ER doctor

This is what it's like working as an ER doctor in Canada right now

It's the calm before the storm — at least, that's what ER doctor Cathy Dorrington tells me.

Actually, she calls it "all dressed up with no place to go," which feels particularly poignant given the images circulating on social media of doctors clad in visors, masks, gowns and rubber gloves.

"I would say that our volumes are down," Dr. Dorrington says. "Somewhere around 30 per cent volume decrease."

That's not to say that ER doctors are kicking back and enjoying a box of Timbits in the staff room — there's still plenty of work to be done before the virus peaks.

In fact, Dorrington says that hospitals in Calgary are running multiple simulations where ER doctors practice capturing the airway of a patient with COVID-19, intubating them and resuscitating them — all while maintaining appropriate PPE.

Dorrington is no stranger to emergency situations. She's worked as an ER doctor for more than 20 years now, after earning her medical degree at McMaster University and then her FRCP. But even she is worried about what's coming.

"We've never encountered anything like this," she says. "Even though I've been doing emergency medicine for 21 years, we've never encountered the volumes that they tell us are going to come to us. We worried about it with SARS and MERS, but — particularly out West — we never saw it."

She has the skill set, Dorrington says, but not the experience.

And unless you've worked in disaster medicine or the military — particularly in a place that had mass casualties — then it's going to be an adjustment, she adds.

Fortunately, Canadian hospitals are using this time to prepare. Dorrington's emergency room is divided into two sections, and every patient is pre-screened before they get to triage. If a patient is showing COVID-19 symptoms, then they're kept in the second area until a doctor can evaluate them.

Similarly, only the patient is allowed into the ER. No family or friends, except in extenuating circumstances — the same policy that has been implemented across long-term care facilities in Alberta.

Dorrington and her husband — also an ER doctor — even have a "decontamination" system set up at home.

"We change our clothes at the hospital and then when we get home, all of those clothes go into the washing machine," she says. "We shower. I want my house to feel like a clean zone and a safe zone, and if I have to kind of go overboard in order to make myself feel comfortable, then those things are harmless."

This is another side of Dorrington, you see; she's a mother with three teenage boys. And despite all of the safety precautions that she's taking to prevent bringing COVID-19 into the house on her clothes or skin, she worries that it might not be enough.

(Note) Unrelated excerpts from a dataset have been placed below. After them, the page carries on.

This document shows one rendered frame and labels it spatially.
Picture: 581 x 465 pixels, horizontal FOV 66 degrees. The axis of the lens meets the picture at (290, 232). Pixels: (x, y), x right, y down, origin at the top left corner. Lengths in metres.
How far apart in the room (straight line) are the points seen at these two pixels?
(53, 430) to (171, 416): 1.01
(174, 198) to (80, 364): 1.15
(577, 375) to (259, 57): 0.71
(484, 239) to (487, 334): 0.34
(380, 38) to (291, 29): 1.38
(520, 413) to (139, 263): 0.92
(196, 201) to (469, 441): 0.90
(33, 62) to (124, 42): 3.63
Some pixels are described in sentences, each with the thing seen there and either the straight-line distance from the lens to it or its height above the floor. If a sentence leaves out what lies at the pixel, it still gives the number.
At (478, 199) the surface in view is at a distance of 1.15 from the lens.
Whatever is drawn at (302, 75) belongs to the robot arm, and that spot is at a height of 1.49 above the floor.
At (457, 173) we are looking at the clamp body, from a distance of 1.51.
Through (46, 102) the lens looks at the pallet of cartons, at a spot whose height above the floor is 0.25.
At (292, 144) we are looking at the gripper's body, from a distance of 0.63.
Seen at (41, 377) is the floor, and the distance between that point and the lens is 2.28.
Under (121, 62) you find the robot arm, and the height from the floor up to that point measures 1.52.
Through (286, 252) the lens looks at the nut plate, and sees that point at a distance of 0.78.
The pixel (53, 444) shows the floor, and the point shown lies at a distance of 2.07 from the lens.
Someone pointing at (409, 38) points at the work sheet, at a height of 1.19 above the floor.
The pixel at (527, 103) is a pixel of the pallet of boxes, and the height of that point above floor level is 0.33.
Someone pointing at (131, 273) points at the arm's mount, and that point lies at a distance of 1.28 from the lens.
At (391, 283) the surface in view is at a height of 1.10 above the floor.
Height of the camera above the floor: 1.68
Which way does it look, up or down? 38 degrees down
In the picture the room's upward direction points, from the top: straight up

"You lie awake and you wonder, did I bring it into the house somehow?" Dorrington says. "Am I going to make dinner for my family and make them sick? Is hugging my kid-?" She pauses. "Have I still got some of the virus on me?"

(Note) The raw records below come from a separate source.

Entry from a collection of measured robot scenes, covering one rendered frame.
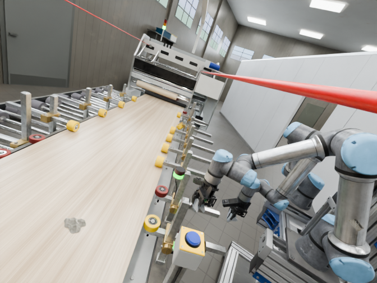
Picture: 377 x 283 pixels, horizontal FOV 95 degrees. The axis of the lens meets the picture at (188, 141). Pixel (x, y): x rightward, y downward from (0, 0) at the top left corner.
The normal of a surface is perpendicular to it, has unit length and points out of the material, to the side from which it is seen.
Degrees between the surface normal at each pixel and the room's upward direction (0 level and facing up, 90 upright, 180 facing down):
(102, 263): 0
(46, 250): 0
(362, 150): 83
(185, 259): 90
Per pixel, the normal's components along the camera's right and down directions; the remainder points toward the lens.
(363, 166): -0.39, 0.11
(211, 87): -0.05, 0.38

"The intellectual part of me knows that that is exceedingly unlikely," she continues, "but it still does weigh on you."

Dorrington is upbeat, though. She tells me that she feels "lucky" not to have small children that lick everything they can get their hands on. She knows colleagues that have made the decision to move out of their houses, although she's not considering that herself.

"We try and balance what is logical and what is likely with the safety of our kids," she says.

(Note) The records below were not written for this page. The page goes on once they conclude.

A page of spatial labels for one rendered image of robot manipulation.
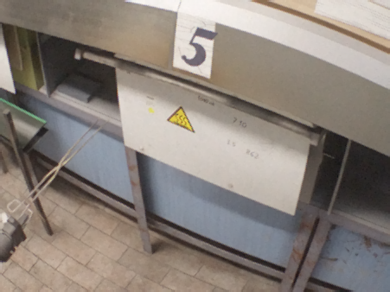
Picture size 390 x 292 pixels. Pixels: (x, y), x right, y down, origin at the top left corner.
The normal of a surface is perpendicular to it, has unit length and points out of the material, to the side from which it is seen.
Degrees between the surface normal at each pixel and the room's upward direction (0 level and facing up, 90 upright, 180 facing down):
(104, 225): 0
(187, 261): 0
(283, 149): 90
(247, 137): 90
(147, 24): 80
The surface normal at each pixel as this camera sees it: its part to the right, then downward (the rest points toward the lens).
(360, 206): -0.01, -0.70
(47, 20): -0.49, 0.49

We get on to the subject of PPE, and it's clear that Dorrington is well-versed in Canadian politics. She speaks eloquently about the 3M mask debacle and the Toronto nurse petition, and she admits that there is "uncertainty" around PPE.

"Do I think there's going to be a shortage?" Dorrington says. "We're told no, if we use it properly. But at the same time, it's hard not to be sceptical because everywhere that has encountered overwhelming numbers of COVID positive patients have run out."

At Dorrington's hospital, healthcare practitioners have their temperature taken and must answer screening questions about their health before they begin work.

Still, Dorrington says she goes through "mental gymnastics" over PPE — and it's not the only issue that's weighing on her mind.

She asks me if I've heard of imposter syndrome.

"A lot of physicians – and particularly female physicians – feel as though other people's expectations of what you're capable of exceed your own confidence in yourself," she explains.

When Dorrington sees people cheering from their balconies or putting up signs thanking healthcare workers, she says that she can't help but feel "a strange sense of almost shame."

Firstly, because Dorrington fears that she might not be capable of dealing with 50 critically ill respiratory patients at the same time. And secondly, because Dorrington isn't actually seeing many COVID-19 patients yet.

"You would never wish that it gets busier," she tells me, "but in some ways, you feel like you want to justify people's accolades."

As we wrap up the interview, Dorrington chats about a free yoga app that she's trying and her running routine. She also wants to make it clear that these are her thoughts and opinions — not a statement from Health Canada.

"I'm not a COVID expert," Dorrington says. "This is how I feel as just a frontline doctor right now."

But Dorrington isn't "just" anything. She's a Canadian healthcare worker, helping to guide our country through a global pandemic. And — in my opinion — that makes her pretty special indeed.